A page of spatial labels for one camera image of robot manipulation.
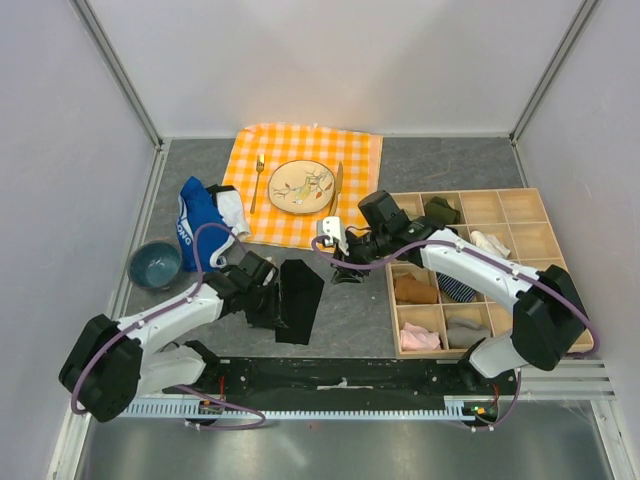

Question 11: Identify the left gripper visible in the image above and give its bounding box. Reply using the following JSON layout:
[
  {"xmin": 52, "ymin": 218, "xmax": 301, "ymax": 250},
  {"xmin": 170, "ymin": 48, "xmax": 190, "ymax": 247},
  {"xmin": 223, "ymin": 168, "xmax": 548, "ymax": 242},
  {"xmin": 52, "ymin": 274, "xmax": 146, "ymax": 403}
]
[{"xmin": 243, "ymin": 279, "xmax": 289, "ymax": 330}]

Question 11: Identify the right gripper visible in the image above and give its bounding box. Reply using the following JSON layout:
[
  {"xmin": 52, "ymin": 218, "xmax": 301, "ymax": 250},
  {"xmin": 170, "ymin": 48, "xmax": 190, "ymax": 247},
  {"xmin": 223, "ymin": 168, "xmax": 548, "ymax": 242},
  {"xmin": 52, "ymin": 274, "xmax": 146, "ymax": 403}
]
[{"xmin": 331, "ymin": 228, "xmax": 390, "ymax": 285}]

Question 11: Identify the black underwear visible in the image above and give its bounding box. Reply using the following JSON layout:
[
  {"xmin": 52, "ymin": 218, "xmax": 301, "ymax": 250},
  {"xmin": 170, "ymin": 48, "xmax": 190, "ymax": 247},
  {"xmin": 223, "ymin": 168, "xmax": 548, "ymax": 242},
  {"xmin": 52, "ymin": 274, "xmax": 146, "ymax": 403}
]
[{"xmin": 275, "ymin": 259, "xmax": 324, "ymax": 345}]

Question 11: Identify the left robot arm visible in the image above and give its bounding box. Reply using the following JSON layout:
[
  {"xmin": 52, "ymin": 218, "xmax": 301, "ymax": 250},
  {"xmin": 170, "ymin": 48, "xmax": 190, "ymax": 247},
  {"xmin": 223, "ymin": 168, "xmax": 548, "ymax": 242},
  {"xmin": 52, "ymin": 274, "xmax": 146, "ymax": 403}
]
[{"xmin": 58, "ymin": 252, "xmax": 280, "ymax": 422}]

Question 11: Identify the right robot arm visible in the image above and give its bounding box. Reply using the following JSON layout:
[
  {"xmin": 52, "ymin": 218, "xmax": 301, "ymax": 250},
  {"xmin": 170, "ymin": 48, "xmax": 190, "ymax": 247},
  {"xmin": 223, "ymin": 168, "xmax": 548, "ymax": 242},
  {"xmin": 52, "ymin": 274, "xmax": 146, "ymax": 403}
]
[{"xmin": 312, "ymin": 190, "xmax": 591, "ymax": 394}]

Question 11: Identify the brown rolled underwear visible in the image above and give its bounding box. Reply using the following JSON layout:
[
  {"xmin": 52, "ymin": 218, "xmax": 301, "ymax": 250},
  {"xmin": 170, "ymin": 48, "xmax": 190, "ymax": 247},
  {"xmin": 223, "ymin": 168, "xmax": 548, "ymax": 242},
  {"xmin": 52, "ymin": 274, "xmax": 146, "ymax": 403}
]
[{"xmin": 393, "ymin": 273, "xmax": 439, "ymax": 304}]

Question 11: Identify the dark green rolled underwear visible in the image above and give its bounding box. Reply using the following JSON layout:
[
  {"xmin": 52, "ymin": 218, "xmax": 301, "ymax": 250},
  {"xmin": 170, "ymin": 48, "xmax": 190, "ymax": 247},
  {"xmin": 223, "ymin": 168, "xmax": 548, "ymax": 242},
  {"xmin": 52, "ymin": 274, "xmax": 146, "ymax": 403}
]
[{"xmin": 424, "ymin": 196, "xmax": 462, "ymax": 225}]

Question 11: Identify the blue underwear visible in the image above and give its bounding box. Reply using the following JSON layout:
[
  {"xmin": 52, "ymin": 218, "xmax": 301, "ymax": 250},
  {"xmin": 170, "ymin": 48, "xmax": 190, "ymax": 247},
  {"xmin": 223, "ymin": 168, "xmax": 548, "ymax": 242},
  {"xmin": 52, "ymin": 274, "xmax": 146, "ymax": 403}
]
[{"xmin": 176, "ymin": 176, "xmax": 233, "ymax": 272}]

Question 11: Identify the pink rolled underwear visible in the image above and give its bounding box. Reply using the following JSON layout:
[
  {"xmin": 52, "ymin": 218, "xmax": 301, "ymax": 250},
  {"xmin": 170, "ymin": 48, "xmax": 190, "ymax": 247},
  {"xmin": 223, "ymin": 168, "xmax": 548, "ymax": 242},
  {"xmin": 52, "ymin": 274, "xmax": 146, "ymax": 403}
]
[{"xmin": 400, "ymin": 322, "xmax": 442, "ymax": 351}]

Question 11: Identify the striped rolled underwear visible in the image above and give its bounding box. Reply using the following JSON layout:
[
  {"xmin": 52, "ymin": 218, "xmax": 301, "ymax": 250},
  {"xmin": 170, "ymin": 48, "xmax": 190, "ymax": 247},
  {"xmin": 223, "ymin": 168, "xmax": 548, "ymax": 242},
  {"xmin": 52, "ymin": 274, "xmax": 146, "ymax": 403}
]
[{"xmin": 436, "ymin": 272, "xmax": 477, "ymax": 303}]

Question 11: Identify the white rolled underwear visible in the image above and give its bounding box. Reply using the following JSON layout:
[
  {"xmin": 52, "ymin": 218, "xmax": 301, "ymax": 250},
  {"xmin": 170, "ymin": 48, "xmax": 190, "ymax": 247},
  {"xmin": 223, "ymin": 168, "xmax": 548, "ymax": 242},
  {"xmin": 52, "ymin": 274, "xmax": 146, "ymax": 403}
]
[{"xmin": 470, "ymin": 230, "xmax": 511, "ymax": 259}]

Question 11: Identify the grey rolled underwear front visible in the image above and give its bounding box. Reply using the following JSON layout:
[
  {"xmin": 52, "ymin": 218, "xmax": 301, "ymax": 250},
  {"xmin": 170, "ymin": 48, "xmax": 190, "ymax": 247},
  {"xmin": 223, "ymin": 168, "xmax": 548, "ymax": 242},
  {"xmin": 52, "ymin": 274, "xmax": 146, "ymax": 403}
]
[{"xmin": 446, "ymin": 316, "xmax": 491, "ymax": 349}]

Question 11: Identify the gold knife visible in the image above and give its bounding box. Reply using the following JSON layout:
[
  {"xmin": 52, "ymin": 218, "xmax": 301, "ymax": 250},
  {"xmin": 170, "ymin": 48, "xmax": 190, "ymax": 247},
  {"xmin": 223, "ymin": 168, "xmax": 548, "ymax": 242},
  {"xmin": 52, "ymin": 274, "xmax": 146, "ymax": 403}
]
[{"xmin": 328, "ymin": 162, "xmax": 344, "ymax": 217}]

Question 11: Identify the decorated ceramic plate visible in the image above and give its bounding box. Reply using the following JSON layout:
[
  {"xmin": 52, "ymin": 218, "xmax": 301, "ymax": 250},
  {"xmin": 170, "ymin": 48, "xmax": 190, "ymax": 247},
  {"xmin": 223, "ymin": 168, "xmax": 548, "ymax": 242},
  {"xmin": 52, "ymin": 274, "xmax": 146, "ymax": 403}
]
[{"xmin": 267, "ymin": 160, "xmax": 335, "ymax": 215}]

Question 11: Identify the orange checkered cloth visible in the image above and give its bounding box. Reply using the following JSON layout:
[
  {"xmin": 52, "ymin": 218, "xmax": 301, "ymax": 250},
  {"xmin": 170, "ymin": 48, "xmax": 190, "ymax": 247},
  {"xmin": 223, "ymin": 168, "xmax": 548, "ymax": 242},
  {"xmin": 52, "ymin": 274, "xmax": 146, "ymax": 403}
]
[{"xmin": 223, "ymin": 123, "xmax": 383, "ymax": 249}]

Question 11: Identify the wooden compartment tray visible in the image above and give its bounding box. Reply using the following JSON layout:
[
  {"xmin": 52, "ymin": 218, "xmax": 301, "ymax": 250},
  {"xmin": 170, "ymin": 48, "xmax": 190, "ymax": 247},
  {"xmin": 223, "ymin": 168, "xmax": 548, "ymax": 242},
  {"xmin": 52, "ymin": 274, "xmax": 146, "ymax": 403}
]
[{"xmin": 385, "ymin": 188, "xmax": 566, "ymax": 359}]

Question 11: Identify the blue ceramic bowl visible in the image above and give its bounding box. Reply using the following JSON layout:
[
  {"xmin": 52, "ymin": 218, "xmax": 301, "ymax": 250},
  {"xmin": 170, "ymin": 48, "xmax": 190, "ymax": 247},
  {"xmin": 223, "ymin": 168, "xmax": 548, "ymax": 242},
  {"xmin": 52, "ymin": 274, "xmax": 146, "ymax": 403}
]
[{"xmin": 126, "ymin": 240, "xmax": 182, "ymax": 290}]

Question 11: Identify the gold fork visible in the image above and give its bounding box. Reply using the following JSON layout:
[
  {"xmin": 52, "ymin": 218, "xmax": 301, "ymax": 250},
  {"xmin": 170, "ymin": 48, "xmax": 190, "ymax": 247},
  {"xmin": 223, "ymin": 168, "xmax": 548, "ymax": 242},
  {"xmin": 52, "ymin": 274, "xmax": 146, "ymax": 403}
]
[{"xmin": 250, "ymin": 153, "xmax": 265, "ymax": 215}]

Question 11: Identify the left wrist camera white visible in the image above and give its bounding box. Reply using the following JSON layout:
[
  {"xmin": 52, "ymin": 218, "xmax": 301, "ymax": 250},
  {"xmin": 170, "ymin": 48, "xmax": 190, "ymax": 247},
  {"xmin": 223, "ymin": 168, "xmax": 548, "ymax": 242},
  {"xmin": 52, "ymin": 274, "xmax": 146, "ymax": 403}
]
[{"xmin": 263, "ymin": 256, "xmax": 278, "ymax": 286}]

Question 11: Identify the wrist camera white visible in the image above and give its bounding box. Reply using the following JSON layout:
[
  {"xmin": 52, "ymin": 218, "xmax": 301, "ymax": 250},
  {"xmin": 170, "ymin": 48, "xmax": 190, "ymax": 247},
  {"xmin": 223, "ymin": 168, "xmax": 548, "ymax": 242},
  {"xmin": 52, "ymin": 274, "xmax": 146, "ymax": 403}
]
[
  {"xmin": 316, "ymin": 216, "xmax": 347, "ymax": 248},
  {"xmin": 263, "ymin": 256, "xmax": 278, "ymax": 286}
]

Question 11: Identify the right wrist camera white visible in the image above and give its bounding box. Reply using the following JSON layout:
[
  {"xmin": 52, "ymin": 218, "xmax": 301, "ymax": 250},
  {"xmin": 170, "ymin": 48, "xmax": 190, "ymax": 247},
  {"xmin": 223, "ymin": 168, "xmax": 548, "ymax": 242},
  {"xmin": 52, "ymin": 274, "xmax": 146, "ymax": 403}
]
[{"xmin": 316, "ymin": 216, "xmax": 347, "ymax": 248}]

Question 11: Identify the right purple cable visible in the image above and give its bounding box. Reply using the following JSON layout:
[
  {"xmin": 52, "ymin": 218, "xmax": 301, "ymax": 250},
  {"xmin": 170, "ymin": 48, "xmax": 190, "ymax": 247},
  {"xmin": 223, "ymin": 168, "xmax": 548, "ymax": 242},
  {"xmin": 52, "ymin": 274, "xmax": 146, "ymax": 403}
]
[{"xmin": 310, "ymin": 234, "xmax": 601, "ymax": 434}]

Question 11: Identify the purple cable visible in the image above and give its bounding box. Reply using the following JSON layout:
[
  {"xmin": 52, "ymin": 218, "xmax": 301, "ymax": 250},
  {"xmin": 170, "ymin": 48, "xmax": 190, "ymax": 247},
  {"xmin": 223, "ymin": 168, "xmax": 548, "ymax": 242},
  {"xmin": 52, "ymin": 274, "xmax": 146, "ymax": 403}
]
[
  {"xmin": 69, "ymin": 223, "xmax": 269, "ymax": 431},
  {"xmin": 310, "ymin": 234, "xmax": 601, "ymax": 434}
]

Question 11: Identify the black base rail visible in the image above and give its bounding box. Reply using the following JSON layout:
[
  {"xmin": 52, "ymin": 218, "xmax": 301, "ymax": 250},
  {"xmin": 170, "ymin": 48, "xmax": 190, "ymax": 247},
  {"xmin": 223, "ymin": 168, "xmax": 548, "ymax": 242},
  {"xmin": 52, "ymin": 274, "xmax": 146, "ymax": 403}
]
[{"xmin": 192, "ymin": 357, "xmax": 516, "ymax": 411}]

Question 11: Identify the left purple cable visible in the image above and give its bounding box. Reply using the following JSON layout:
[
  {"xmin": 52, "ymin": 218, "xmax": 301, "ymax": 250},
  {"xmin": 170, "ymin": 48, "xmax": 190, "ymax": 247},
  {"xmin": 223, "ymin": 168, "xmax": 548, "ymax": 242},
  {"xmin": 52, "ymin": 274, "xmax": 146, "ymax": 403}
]
[{"xmin": 69, "ymin": 223, "xmax": 269, "ymax": 431}]

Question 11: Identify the grey cable duct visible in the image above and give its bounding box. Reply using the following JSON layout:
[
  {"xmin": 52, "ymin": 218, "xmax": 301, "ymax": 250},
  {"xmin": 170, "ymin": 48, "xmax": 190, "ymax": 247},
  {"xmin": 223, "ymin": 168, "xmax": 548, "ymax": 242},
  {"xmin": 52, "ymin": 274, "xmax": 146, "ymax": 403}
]
[{"xmin": 119, "ymin": 396, "xmax": 477, "ymax": 422}]

▶ _Exercise brief_
From the entries above, extract every line where the word "gold" appears.

▶ _Task result_
Question 11: Identify the gold knife visible in the image above and give its bounding box. Reply using the following JSON layout:
Question 11: Identify the gold fork visible in the image above and give its bounding box. Reply using the following JSON layout:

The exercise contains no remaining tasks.